От ламповой сажи моя мысль перескакивает к лампам и ламповому маслу. Когда бочонки с тюленьим жиром, которые мы привезли на «Морнинг Стар», исчерпаются, у нас его больше не будет. Нам придется выходить из положения с помощью естественных растительных масел и воска, а когда поголовье наших овец увеличится, у нас будет жир, чтобы восстановить запас свечей. Время окота овец, через пару месяцев, будет главным событием. Конечно, мы с Ники редко возражаем против того, чтобы рано укладываться спать.
Лампы, свечи, животноводство – у нас достаточно проблем на этом уровне, чтобы занимать наших людей сотню лет, если нам будет отведено так много времени. Его может и не быть. Нет нужды предполагать, что, поскольку мы первые за много столетий переплыли великое море, наши враги не последуют за нами – возможно, скоро. Они имеют такую же истинную храбрость, как и мы, иначе не смогли бы победить в войне, которую мы вели против мятежников, несмотря на их численное превосходство.

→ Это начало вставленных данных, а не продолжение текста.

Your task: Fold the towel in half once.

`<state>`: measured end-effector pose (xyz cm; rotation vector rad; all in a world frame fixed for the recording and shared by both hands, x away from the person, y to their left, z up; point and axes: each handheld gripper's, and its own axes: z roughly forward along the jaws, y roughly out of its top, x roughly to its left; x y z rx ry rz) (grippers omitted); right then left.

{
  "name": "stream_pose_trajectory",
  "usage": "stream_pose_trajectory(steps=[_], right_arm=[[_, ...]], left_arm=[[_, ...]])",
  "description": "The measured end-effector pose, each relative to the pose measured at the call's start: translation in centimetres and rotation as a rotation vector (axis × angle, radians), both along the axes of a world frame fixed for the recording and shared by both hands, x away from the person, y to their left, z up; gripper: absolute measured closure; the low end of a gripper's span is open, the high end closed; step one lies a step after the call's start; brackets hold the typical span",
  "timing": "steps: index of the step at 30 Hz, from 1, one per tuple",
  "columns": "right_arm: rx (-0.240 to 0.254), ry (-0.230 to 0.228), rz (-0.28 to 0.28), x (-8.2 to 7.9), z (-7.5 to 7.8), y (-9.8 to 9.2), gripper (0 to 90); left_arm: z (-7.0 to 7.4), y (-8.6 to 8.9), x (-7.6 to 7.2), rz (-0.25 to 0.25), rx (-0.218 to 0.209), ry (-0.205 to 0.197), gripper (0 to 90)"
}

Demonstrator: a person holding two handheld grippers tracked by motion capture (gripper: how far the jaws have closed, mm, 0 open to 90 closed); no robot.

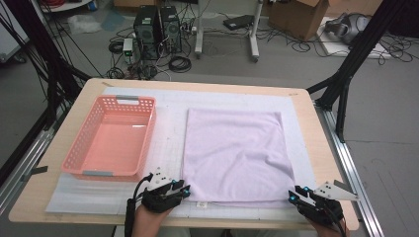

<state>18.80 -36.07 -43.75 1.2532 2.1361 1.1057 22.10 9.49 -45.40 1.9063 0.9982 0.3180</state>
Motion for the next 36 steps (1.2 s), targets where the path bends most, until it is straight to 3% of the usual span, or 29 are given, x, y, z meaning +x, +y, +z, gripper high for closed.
stream_pose_trajectory(steps=[3, 5, 13, 17, 19, 24, 29, 32, 34, 36], right_arm=[[0.009, -0.004, -0.002, -0.1, 0.1, 0.0, 63.3], [0.014, -0.004, -0.004, -0.1, 0.1, 0.0, 62.6], [0.021, 0.003, -0.006, 0.2, -0.1, 0.0, 61.5], [0.022, 0.004, -0.008, 0.1, 0.0, 0.1, 61.3], [0.017, 0.003, -0.009, 0.1, 0.0, 0.1, 61.1], [0.005, 0.010, -0.007, -0.1, 0.0, 0.0, 61.6], [0.009, 0.055, 0.042, -0.1, -0.6, 0.3, 63.3], [-0.030, 0.062, 0.048, 0.1, -1.1, 0.7, 68.3], [-0.036, 0.069, 0.043, 0.1, -1.0, 0.7, 82.2], [-0.055, 0.064, 0.045, 0.0, -1.0, 0.6, 84.8]], left_arm=[[0.0, -0.4, 0.0, 0.015, 0.044, -0.016, 74.9], [0.0, -0.3, 0.0, 0.015, 0.043, -0.023, 83.2], [0.8, 1.2, -0.3, 0.034, -0.070, -0.035, 86.6], [1.0, 2.2, -0.6, 0.075, -0.059, -0.023, 87.1], [0.8, 2.2, -0.6, 0.065, -0.054, -0.001, 87.0], [0.6, 1.9, -0.6, 0.045, -0.051, 0.010, 85.7], [0.2, 1.6, -0.5, 0.018, -0.082, 0.042, 70.8], [-0.1, 0.8, -0.6, 0.002, -0.052, 0.047, 68.7], [-0.3, 0.1, -0.8, 0.000, -0.001, 0.021, 75.6], [-0.2, -0.1, -0.9, 0.003, 0.011, 0.015, 84.5]])
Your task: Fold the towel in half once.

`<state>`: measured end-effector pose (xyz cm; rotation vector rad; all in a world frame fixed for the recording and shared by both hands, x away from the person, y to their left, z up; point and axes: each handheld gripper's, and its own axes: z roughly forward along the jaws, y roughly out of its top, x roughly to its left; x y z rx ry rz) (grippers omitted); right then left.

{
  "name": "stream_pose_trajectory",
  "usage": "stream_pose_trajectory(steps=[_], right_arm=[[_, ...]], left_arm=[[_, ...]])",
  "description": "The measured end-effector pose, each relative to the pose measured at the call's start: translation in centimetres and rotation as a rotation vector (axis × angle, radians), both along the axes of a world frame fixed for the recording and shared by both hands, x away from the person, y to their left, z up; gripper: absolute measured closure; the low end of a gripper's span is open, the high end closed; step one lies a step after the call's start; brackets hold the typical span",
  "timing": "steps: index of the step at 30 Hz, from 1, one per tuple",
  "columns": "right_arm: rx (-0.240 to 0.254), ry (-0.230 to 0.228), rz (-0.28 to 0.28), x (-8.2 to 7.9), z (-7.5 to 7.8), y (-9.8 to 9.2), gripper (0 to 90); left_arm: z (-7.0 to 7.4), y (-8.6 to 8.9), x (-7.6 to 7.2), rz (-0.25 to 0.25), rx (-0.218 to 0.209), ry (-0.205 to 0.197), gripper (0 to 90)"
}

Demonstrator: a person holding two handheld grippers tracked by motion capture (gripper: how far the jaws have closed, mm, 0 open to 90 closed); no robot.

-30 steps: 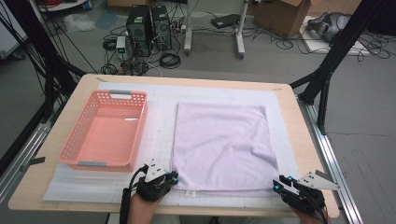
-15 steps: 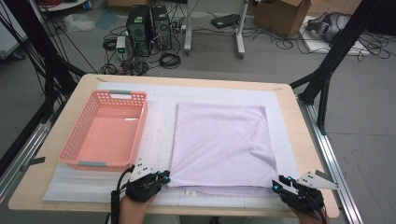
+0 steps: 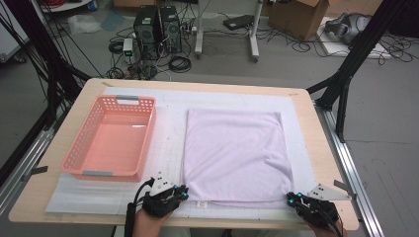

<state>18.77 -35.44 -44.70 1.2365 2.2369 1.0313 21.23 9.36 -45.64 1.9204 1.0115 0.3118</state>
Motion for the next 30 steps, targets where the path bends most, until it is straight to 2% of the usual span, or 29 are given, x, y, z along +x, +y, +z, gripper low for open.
stream_pose_trajectory(steps=[2, 6, 8, 10, 11, 13, 14, 16, 18, 20, 21, 22, 23, 24, 26, 28, 30], right_arm=[[-0.008, -0.004, 0.007, -0.2, 0.2, 0.1, 85.4], [-0.002, 0.006, 0.035, -1.1, 1.3, 0.0, 85.6], [0.021, 0.052, 0.052, -1.5, 1.8, 0.0, 85.5], [0.009, 0.103, 0.071, -1.7, 1.5, 0.3, 83.8], [0.001, 0.110, 0.070, -1.6, 1.1, 0.3, 78.8], [0.047, 0.114, 0.057, -1.5, 1.0, -0.1, 72.1], [0.065, 0.099, 0.032, -1.5, 1.2, -0.3, 68.2], [0.100, 0.048, -0.018, -1.5, 1.6, -1.0, 64.4], [0.108, 0.022, -0.089, -1.3, 1.6, -1.5, 63.9], [0.112, 0.026, -0.147, -0.5, 1.0, -1.8, 64.1], [0.133, 0.037, -0.148, -0.2, 0.8, -1.8, 64.0], [0.185, 0.051, -0.133, 0.0, 0.8, -1.8, 63.9], [0.220, 0.043, -0.129, 0.1, 1.1, -1.8, 63.9], [0.213, 0.017, -0.130, -0.1, 1.5, -1.6, 64.5], [0.173, 0.005, -0.139, 0.0, 1.8, -1.4, 64.5], [0.104, 0.017, -0.145, 0.6, 1.2, -0.8, 64.8], [0.065, 0.017, -0.143, 1.3, 0.3, -0.2, 67.4]], left_arm=[[0.2, 0.2, -0.1, 0.008, -0.002, 0.003, 85.7], [0.7, 1.3, -0.4, 0.018, -0.034, 0.009, 85.9], [0.7, 1.6, -0.5, 0.021, -0.031, 0.017, 85.9], [0.4, 1.7, -0.6, 0.018, -0.035, 0.041, 85.5], [0.4, 1.7, -0.6, 0.016, -0.037, 0.048, 83.4], [0.5, 1.8, -0.6, 0.040, -0.048, 0.049, 73.0], [0.6, 1.9, -0.6, 0.053, -0.064, 0.046, 65.9], [0.9, 2.1, -0.6, 0.066, -0.088, 0.032, 60.9], [0.7, 2.1, -0.4, 0.074, -0.096, 0.037, 59.2], [0.5, 2.1, 0.0, 0.081, -0.093, 0.052, 58.9], [0.5, 2.1, 0.1, 0.079, -0.095, 0.056, 59.0], [0.5, 2.1, 0.2, 0.081, -0.102, 0.056, 59.5], [0.6, 2.1, 0.2, 0.082, -0.110, 0.051, 59.7], [0.7, 2.2, 0.2, 0.080, -0.116, 0.046, 59.6], [0.6, 2.2, 0.3, 0.077, -0.114, 0.046, 59.7], [0.3, 2.0, 0.5, 0.078, -0.103, 0.059, 59.7], [0.1, 1.7, 0.6, 0.069, -0.092, 0.066, 61.1]])
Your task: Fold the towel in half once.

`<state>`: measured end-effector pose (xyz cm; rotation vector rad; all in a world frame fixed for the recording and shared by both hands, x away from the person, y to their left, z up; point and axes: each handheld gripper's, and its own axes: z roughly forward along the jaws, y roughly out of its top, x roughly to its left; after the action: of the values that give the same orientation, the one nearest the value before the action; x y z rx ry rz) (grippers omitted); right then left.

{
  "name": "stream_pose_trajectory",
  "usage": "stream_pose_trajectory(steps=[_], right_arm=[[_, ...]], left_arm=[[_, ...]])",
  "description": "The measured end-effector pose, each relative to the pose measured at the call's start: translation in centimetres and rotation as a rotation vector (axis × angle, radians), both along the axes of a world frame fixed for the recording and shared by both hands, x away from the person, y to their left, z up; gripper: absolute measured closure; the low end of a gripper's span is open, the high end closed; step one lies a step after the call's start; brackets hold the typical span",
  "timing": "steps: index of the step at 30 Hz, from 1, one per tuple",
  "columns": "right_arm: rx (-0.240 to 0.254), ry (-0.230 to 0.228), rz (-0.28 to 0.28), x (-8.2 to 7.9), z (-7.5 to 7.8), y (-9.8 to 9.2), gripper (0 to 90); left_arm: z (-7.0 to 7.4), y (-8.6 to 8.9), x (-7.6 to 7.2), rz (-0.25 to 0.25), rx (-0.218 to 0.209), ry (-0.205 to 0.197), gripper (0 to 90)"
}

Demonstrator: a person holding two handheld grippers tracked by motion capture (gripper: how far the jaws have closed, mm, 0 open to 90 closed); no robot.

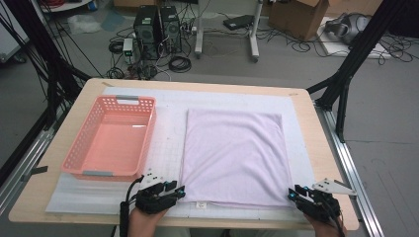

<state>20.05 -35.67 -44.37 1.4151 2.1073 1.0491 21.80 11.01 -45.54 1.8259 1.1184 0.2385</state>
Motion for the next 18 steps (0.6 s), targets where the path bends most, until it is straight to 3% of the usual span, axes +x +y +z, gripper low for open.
stream_pose_trajectory(steps=[3, 4, 6, 10, 11, 13, 14, 15, 16, 18], right_arm=[[-0.047, -0.024, 0.033, 0.6, -0.6, 0.6, 84.2], [-0.077, -0.026, 0.030, 0.5, -0.4, 0.7, 86.3], [-0.181, -0.031, -0.016, 0.2, 0.1, 0.7, 87.1], [-0.155, -0.017, -0.047, -0.6, 0.3, -0.5, 86.0], [-0.147, -0.008, -0.048, -0.8, 0.4, -0.5, 82.5], [-0.121, -0.011, -0.055, -1.2, 0.7, -0.5, 61.6], [-0.078, -0.025, -0.062, -1.6, 1.1, -0.6, 60.4], [-0.048, -0.039, -0.044, -1.9, 1.4, -0.8, 60.2], [-0.039, -0.061, -0.016, -2.4, 1.7, -0.6, 60.2], [-0.048, -0.062, 0.062, -2.9, 1.4, -0.1, 63.4]], left_arm=[[-0.2, -0.6, -0.3, -0.015, 0.072, -0.043, 72.5], [-0.2, -0.6, -0.3, -0.028, 0.072, -0.038, 82.5], [0.1, -0.6, -0.4, -0.030, 0.102, -0.044, 85.9], [0.3, -0.1, -1.0, -0.047, 0.076, -0.023, 86.2], [0.3, 0.0, -1.1, -0.056, 0.068, -0.010, 86.0], [0.5, 0.3, -1.4, -0.059, 0.050, -0.012, 82.6], [0.6, 0.4, -1.4, -0.046, 0.041, -0.021, 76.4], [0.8, 0.6, -1.4, -0.028, 0.028, -0.021, 65.8], [0.9, 0.6, -1.4, -0.022, 0.020, -0.029, 62.7], [0.9, 0.6, -1.3, -0.020, 0.018, -0.037, 57.2]])
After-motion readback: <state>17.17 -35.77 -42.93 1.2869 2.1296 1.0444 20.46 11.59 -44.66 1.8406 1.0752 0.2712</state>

Верно, требовались воображение сэра Эндрю Барра, знания из многих запрещенных книг, распоряжения и покровительство Дайона как регента богатейшей и сильнейшей страны и труд многих людей, чтобы создать шхуну «Хок», а позднее «Морнинг Стар». Победившая армия Солтера не имела таких судов, чтобы послать их в погоню, ни людей, способных управлять ими. Однако, воодушевленные, они могли бы построить кое-что, чтобы отважиться выйти в море, если церковь ослабит свои запреты.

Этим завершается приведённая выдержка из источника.